A boom in domestic tourism in Queenstown could cushion the damage of the border closure. Photo: Getty

‘It can’t go back to how it was’: Nash signals new shape for post Covid-19 tourism

The government and tourism operators agree that change is needed, but they don’t agree on a solution. While the tourism minister is mulling smaller crowds, operators want more infrastructure to support visitors, Justin Giovannetti reports.

Tourism minister Stuart Nash headed to Queenstown with a little hope and a clear warning: though a travel bubble with Australia may be imminent, the industry needs to change quickly.

Speaking in a region that has seen one of its key industries teeter towards collapse over the past year following the Covid-19-forced closure of the country’s borders, Nash said that tourism had already been losing its social licence amid a surge of international visitors that was grinding down the country’s cities and picturesque nature.

“It can’t go back to how it was,” said Nash at a tourism conference.

“I believe that in a number of places, the industry was beginning to erode its social licence to operate, and therefore losing the community’s support for continued growth of the sort we were seeing.”

The minister added that some of the country’s natural beauty wasn’t really fitting the “100% pure” promise in recent years.

Nash’s speech joins a growing number of recent calls for an overhaul of the country’s tourism model, most recently in February when environment commissioner Simon Upton called for an end to mass tourism. In his report, Upton warned of the environmental and social damage being done to the country before Covid-19 hit.

The tourism industry is dealing with two issues simultaneously. One is urgent and immediate as businesses face bankruptcy. The second issue is a longer-term rebuild of the industry for a post-Covid world.

Nash promised the crowd that cabinet will be looking at a final proposal for a trans-Tasman bubble on Monday.
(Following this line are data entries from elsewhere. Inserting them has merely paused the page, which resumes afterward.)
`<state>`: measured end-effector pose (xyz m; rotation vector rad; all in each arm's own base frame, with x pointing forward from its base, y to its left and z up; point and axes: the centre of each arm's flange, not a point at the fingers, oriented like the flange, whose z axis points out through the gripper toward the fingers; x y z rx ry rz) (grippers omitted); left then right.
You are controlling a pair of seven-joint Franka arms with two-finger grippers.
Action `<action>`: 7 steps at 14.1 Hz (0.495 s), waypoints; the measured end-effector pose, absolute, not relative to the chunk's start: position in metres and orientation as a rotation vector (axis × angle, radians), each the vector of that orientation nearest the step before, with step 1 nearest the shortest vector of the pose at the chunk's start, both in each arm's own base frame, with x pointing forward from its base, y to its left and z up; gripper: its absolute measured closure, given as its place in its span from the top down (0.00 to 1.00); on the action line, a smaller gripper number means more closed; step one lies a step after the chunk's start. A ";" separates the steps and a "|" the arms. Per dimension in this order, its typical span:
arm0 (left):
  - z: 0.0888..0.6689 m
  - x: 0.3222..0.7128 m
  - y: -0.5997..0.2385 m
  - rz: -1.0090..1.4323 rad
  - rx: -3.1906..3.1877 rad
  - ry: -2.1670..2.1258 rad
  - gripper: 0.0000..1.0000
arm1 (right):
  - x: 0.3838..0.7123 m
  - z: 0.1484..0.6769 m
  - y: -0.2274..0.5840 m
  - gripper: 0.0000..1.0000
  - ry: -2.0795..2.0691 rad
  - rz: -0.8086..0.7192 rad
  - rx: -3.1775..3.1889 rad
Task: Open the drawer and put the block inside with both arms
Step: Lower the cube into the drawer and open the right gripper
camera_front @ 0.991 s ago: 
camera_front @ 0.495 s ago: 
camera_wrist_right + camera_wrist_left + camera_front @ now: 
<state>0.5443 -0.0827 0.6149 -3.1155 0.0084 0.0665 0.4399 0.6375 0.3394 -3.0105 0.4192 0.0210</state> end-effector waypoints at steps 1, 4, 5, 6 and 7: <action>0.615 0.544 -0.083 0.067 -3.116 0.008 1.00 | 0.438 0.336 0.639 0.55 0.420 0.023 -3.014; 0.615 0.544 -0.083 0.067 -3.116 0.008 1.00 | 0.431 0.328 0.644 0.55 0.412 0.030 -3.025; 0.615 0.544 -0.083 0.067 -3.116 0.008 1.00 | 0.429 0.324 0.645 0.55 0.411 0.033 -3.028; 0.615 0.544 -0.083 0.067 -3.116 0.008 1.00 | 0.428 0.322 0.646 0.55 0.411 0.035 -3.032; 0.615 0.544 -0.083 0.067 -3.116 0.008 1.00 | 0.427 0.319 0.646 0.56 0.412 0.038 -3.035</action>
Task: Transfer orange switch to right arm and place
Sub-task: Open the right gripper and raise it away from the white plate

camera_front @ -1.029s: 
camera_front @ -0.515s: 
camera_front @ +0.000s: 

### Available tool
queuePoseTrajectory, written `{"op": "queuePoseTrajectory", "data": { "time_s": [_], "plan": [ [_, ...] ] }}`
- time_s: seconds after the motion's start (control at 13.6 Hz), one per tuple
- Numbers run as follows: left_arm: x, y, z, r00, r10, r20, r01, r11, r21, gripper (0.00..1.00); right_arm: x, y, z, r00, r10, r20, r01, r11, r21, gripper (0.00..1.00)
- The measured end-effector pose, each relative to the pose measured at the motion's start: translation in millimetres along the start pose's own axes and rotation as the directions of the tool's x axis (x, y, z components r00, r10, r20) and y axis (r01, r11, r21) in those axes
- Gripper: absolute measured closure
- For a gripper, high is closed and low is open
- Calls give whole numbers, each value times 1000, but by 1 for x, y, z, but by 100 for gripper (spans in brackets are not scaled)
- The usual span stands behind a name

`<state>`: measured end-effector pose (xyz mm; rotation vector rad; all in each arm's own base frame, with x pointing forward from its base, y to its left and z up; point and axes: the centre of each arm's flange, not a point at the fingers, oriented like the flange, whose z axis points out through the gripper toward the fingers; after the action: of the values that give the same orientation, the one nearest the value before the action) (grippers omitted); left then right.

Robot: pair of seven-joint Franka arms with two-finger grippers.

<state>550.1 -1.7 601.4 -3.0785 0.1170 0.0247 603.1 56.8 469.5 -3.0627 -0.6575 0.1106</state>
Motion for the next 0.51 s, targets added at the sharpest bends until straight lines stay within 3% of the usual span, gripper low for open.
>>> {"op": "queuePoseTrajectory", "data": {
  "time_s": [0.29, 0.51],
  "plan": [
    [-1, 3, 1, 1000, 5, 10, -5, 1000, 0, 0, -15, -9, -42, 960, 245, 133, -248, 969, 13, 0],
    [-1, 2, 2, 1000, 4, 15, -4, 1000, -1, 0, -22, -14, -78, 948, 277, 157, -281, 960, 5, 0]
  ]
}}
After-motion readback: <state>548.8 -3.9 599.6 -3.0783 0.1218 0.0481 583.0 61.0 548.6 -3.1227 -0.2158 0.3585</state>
A sudden influx of Australians could save a number of tour operators.

That was welcome news to the industry. “Three weeks ago it looked like a bubble was off the table, we’re just pleased its now back and things are moving at quite some speed,” said Chris Roberts, the chief executive of Tourism Industry Aotearoa. “This week we’re very optimistic but we’ve been here before and we’ve been disappointed before.”

Following a programme of emergency assistance last year, Nash teased some policy changes and assistance could allow companies to freeze their operations until visitors return. He ruled out a regional wage subsidy for businesses hoping for another big cash infusion.

Since taking the tourism portfolio after the last election, Nash has stressed that the country should look to attract “a better class of tourist…who flies business class or premium economy and hires a helicopter.” His language on Friday was more constrained, he only hinted strongly and frequently at smaller crowds, never quite calling for a hard pivot towards the wealthy.

According to the minister, a 2019 survey found that 78% of Queenstown residents thought there was too much pressure from international visitors. Tourists were causing traffic congestion, high rents, road accidents and staff shortages, he said.

That wasn’t news to the industry’s leaders sitting in the audience. They’ve seen the warning signs, but aren’t sure yet whether crowd numbers alone are the problem. Roberts, who heads the industry’s main association, said that the level of local concern has been clear to him – he commissioned the survey the minister quoted.

“People come here for the landscapes but go home talking about the people they’ve met. If we don’t have that welcoming culture we can’t be proud of that tourism product,” he said.

Instead of declaring the death of camper vans and the need to turn away planes full of economy class passengers, Roberts said that the solution could be found through building to meet demand.

“The answer won’t always be fewer people. It may be more about when they come, where they go and how we manage people in place, what infrastructure and procedures we have,” he said.

Part of the problem is a Department of Conservation that doesn’t have the resources to deal with crowd numbers, especially in places like the Milford Sound, Roberts said.

Nash revealed that DOC and other government agencies could look to hike fees substantially after Covid-19 recedes and visitors return. He said he’s asked for pricing strategies for public assets that make them “financially self-sustaining”.

That could mean a higher tourism levy at the border, more and higher local levies on visitors, as well as higher prices from DOC for using conservation lands and waters.

The tourism levy doesn’t currently apply to Australians. A missed opportunity, according to the minster.

“It is imperative that our tourism sector improves the wellbeing of New Zealanders and protects and restore our natural environment. This is needed in order to regain the social licence,” Nash said.